Baqa is where animal and angel meet in an awkward but truly human dance. It’s a breathtaking birth, the dying and then being born again that all religions know is the essence of soul growth. It can be overheard in the poetry as a conversation between Jelaluddin and the mystery.

Baqa might say:

Friend, our closeness is this:
Anywhere you put your foot feel me
in the firmness under you.

while fana asks, in the same quatrain:

How is it with this love,
I see your world, but not you?

Baqa is felt in Rumi’s spring-morning poems, very present, green and alive with the camaraderie of a picnic by the water.

Stay together, friends.
Don’t scatter and sleep.

Our friendship is made
of being awake.

The waterwheel accepts water
and turns and gives it away, weeping.

That way it stays in the garden…
Stay here, quivering with each moment
like a drop of mercury.

You feel a tremulous intensity within limits. Bodhisattval service walking to the well. The common joy of ducks riding a flooded river. Kindness and acts of anonymous helping. Baqa brings the next stage in the process of prayer: there’s the opening into annihilation, then the coming back to tend specific people. A melody, the little German band coming up through Beethoven’s Ninth. This is the ocean come to court the drop! A fall to the knees, the frustrating satisfaction of the spoken word.

By letting these two conditions, fana and baqa, flow and exist simultaneously in his poetry, Rumi is saying that they are one thing, the core of a true human being, which he was and out of which these poems are spoken.

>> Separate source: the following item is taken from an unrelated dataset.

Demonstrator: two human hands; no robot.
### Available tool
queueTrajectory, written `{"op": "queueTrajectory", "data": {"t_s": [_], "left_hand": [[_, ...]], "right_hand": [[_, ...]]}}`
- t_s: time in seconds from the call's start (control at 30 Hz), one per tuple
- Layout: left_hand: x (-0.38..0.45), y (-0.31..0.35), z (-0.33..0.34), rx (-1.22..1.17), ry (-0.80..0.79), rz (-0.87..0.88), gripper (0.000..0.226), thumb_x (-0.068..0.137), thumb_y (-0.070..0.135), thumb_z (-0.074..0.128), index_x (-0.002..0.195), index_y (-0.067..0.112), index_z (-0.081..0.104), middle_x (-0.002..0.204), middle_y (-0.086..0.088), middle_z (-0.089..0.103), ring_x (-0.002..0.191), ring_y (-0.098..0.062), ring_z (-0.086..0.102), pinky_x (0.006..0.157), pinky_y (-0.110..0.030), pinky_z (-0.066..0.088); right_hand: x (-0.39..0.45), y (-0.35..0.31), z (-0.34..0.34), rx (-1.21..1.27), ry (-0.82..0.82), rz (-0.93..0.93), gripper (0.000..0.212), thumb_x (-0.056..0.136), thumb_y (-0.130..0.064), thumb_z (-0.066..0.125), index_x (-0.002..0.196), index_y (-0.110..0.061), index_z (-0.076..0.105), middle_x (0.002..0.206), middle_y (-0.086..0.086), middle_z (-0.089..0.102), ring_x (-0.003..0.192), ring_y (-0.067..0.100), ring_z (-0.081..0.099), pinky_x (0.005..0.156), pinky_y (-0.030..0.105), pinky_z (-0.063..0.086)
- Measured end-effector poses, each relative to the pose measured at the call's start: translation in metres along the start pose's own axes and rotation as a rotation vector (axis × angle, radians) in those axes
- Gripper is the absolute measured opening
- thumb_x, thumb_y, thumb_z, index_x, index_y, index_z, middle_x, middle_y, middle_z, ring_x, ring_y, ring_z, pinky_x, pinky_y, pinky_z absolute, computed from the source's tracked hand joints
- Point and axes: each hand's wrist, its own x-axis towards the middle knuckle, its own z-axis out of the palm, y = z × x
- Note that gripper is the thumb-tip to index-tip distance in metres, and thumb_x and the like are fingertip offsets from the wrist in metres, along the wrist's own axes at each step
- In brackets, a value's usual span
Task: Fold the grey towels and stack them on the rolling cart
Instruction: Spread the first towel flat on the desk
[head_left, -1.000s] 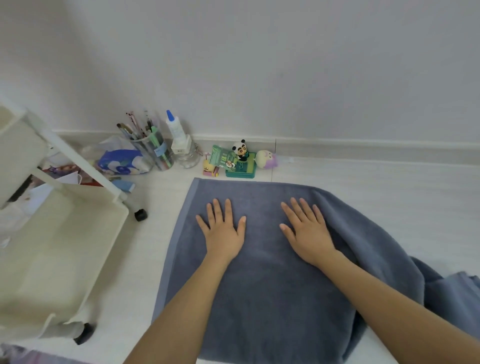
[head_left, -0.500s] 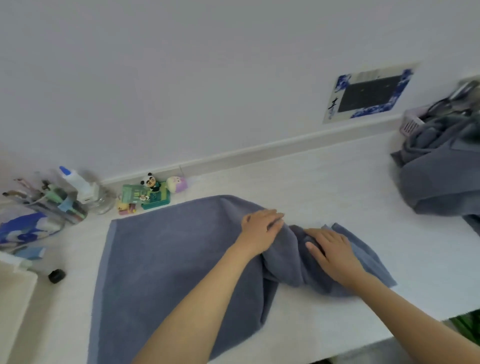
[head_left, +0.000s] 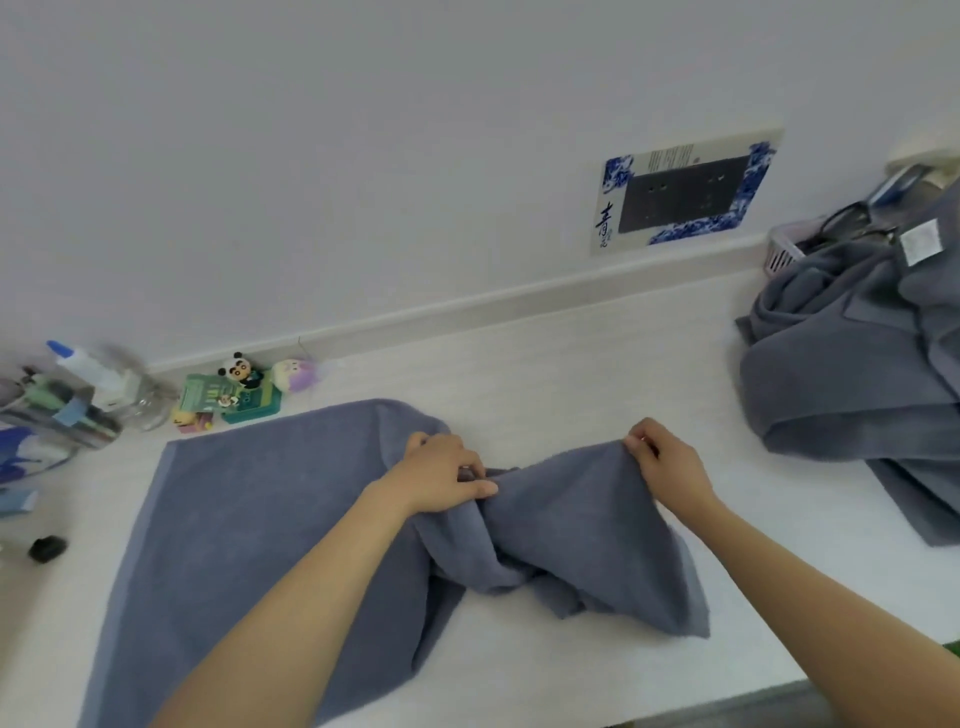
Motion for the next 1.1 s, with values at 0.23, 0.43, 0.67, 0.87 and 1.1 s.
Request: {"op": "queueTrajectory", "data": {"t_s": [0.23, 0.43, 0.67, 0.87, 1.1], "left_hand": [[0.004, 0.021, 0.001, -0.130, -0.070, -0.180, 0.053, 0.095, 0.058, 0.035, 0.143, 0.036, 0.037, 0.140, 0.009, 0.050, 0.130, -0.017, 0.041, 0.108, -0.034, 0.016], [0.018, 0.047, 0.010, -0.227, -0.098, -0.217, 0.045, 0.095, 0.061, 0.033, 0.125, 0.036, 0.054, 0.121, 0.008, 0.061, 0.118, -0.020, 0.047, 0.104, -0.037, 0.019], [0.011, 0.053, -0.020, -0.561, 0.240, -0.196, 0.045, 0.093, 0.046, 0.052, 0.063, 0.014, 0.044, 0.059, 0.003, 0.042, 0.060, -0.011, 0.046, 0.081, -0.037, 0.035], [-0.018, 0.081, -0.072, -0.636, 0.536, -0.075, 0.044, 0.095, 0.036, 0.053, 0.064, 0.005, 0.050, 0.062, -0.003, 0.046, 0.061, -0.015, 0.043, 0.063, -0.030, 0.036], [-0.049, 0.123, -0.113, -0.612, 0.733, -0.005, 0.048, 0.095, 0.038, 0.052, 0.056, 0.018, 0.034, 0.051, 0.007, 0.033, 0.052, -0.011, 0.034, 0.053, -0.025, 0.027]], "right_hand": [[0.025, 0.001, -0.024, -0.127, -0.220, -0.042, 0.018, 0.094, -0.033, 0.052, 0.088, -0.019, 0.062, 0.086, -0.004, 0.062, 0.084, 0.018, 0.055, 0.073, 0.027, 0.037], [0.029, -0.006, -0.041, 0.092, -0.171, -0.065, 0.014, 0.090, -0.028, 0.059, 0.078, -0.026, 0.065, 0.085, -0.009, 0.067, 0.085, 0.011, 0.059, 0.074, 0.023, 0.040], [0.021, -0.020, -0.066, -0.024, -0.322, -0.081, 0.033, 0.087, -0.041, 0.062, 0.067, -0.014, 0.061, 0.063, -0.005, 0.055, 0.061, 0.008, 0.050, 0.056, 0.018, 0.035], [-0.009, -0.052, -0.111, 0.327, -0.333, -0.025, 0.044, 0.075, -0.051, 0.066, 0.072, -0.009, 0.051, 0.067, 0.004, 0.044, 0.064, 0.015, 0.042, 0.059, 0.027, 0.029], [-0.056, -0.091, -0.155, 0.532, -0.499, -0.065, 0.024, 0.076, -0.032, 0.062, 0.076, -0.011, 0.051, 0.069, 0.001, 0.053, 0.064, 0.013, 0.050, 0.059, 0.023, 0.040]]}}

This is how alive his model of the human psyche is, where the secular and the sacred are always mingling, the mythic and the ordinary, dream vision and street life.

The Question of the Personal

Rumi’s poems are not personal in the way we’ve come to expect in the Western tradition of poetry and poetry readings. We do not learn who Rumi was as a personality from his poems. They are not subjective, but rather objective, or iconic. They conduct and transform energies. They do the work of icons: they connect us more deeply with our souls. When we look at an image of Christ or Dionysos, we feel the core of grief and compassion there. When we see the archaic torso of Apollo in the Vatican, we take in some of its graceful balance and power, and we do change our lives. The form of Kali transmits the force of making a clean cut with the past, the edge of focused rage. And try someday to walk into the Kwan Yin room of the Nelson-Atkins Museum in Kansas City. Take in her high humor and grounded acceptance.
                 
Neither of the conditions, fana or baqa, involves the false self of a personal ego. Rather, they are motions of the essence of a human-divine encounter. Rumi’s poetry means to take us beyond the personal into the mystery that is here, the source of dream vision, the spring of longing, into a presence that asks the question, "Who am I?" Ramana Maharshi and Rumi would agree: the joy of being human is in uncovering the core we already are, the treasure buried in the ruin…

I feel the source of the power of Rumi’s spontaneous poetic derives from his continual balance of surrender and discipline, his visionary radiance held in the level calm of ordinary sight. Splendor and practice, meditation and chore -- somewhere in the dynamic of those lies the vitality and validity, the knack of Mevlana.

The universe and the light of the stars come through me.
(fana)
I am the crescent moon put up over the gate to the festival.
(baqa)

The "crescent moon" is undoubtedly some plywood device nailed over the fairground entrance. Baqa often includes a little joke about the grandeur.